• _Task to carry out_:
Go to the line containing "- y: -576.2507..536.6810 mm" in the records below and print it and every following line exactly, on through the line containing "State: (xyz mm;", then stop.

• _Provided data_:

----

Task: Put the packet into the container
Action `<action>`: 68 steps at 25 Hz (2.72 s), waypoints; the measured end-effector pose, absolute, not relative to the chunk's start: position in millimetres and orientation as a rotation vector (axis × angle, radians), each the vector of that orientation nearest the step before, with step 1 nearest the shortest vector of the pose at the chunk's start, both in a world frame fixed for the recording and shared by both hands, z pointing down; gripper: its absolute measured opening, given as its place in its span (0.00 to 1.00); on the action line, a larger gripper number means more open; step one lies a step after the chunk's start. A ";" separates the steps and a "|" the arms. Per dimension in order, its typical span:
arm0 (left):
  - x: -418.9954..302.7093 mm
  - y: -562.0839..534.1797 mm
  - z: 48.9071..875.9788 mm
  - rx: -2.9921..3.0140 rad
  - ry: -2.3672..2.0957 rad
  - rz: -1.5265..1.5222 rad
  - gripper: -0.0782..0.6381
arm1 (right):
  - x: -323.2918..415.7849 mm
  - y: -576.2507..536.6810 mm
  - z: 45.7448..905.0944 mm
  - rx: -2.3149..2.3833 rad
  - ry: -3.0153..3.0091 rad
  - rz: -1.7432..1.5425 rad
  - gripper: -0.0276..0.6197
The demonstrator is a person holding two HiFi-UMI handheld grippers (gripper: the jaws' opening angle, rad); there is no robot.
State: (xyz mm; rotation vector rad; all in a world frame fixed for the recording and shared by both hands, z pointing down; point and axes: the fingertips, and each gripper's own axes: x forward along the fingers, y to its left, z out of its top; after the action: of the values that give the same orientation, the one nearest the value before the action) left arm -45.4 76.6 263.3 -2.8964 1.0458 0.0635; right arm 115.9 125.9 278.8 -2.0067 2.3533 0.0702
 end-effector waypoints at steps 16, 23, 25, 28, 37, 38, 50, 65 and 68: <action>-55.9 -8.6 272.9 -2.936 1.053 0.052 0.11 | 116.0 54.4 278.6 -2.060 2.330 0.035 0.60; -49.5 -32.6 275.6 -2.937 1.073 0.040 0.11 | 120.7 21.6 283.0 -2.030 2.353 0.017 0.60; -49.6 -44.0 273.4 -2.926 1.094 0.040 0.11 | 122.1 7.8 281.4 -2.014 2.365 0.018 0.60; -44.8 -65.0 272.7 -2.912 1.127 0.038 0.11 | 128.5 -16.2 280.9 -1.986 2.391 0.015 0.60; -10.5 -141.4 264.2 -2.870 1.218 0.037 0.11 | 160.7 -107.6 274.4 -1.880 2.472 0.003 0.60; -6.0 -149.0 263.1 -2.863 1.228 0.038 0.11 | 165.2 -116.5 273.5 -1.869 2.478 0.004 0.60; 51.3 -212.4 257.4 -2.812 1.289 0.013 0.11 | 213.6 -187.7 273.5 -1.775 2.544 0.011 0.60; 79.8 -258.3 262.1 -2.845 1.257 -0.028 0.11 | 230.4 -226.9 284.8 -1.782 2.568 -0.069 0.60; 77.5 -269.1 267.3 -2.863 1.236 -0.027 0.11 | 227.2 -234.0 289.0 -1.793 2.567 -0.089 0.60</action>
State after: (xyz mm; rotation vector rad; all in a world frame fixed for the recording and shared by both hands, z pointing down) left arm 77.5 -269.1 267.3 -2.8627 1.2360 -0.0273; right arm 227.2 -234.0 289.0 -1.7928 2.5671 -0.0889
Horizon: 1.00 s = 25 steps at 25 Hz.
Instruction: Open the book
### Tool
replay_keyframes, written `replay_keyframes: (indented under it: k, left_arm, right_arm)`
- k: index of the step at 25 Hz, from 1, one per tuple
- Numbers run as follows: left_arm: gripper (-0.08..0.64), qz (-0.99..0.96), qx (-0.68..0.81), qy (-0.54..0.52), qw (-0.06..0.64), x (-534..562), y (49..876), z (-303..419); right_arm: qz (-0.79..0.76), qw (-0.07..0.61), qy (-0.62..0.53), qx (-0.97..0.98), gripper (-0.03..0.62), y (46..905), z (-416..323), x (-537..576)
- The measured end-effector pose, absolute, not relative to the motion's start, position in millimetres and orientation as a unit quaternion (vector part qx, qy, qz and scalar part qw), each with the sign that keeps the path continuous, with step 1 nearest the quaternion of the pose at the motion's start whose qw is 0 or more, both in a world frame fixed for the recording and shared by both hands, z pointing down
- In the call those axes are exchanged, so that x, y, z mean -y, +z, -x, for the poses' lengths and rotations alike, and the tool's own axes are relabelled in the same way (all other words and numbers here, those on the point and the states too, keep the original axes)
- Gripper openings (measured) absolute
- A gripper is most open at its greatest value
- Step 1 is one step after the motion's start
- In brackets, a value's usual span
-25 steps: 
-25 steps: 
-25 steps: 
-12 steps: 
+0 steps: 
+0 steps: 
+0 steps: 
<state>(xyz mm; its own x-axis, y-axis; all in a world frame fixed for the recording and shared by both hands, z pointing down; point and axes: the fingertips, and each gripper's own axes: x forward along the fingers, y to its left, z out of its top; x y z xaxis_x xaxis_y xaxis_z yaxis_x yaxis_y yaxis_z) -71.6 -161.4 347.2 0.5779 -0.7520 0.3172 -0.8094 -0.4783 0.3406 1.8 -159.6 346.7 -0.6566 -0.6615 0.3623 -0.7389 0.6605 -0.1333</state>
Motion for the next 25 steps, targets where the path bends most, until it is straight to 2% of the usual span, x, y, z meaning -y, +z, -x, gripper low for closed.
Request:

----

• _Output for this exercise_:
  - y: -576.2507..536.6810 mm
  - z: 45.7448..905.0944 mm
  - rx: -2.3149..2.3833 rad
  - ry: -3.0153..3.0091 rad
  - rz: -1.7432..1.5425 rad
  - gripper: -0.0276..0.6197
The demonstrator is a person holding two HiFi-UMI handheld grippers (gripper: the jaws' opening angle, rad); there is no robot.
State: (xyz mm; rotation vector rad; all in a world frame fixed for the recording and shared by both hands, z pointing down; point and axes: the fingertips, and each gripper's own axes: x forward along the fingers, y to its left, z out of its top; after the action: of the values that give the same orientation, the one nearest the value before the action) left arm -45.4 76.6 263.3 -2.8964 1.0458 0.0635; right arm 115.9 125.9 278.8 -2.0067 2.3533 0.0702

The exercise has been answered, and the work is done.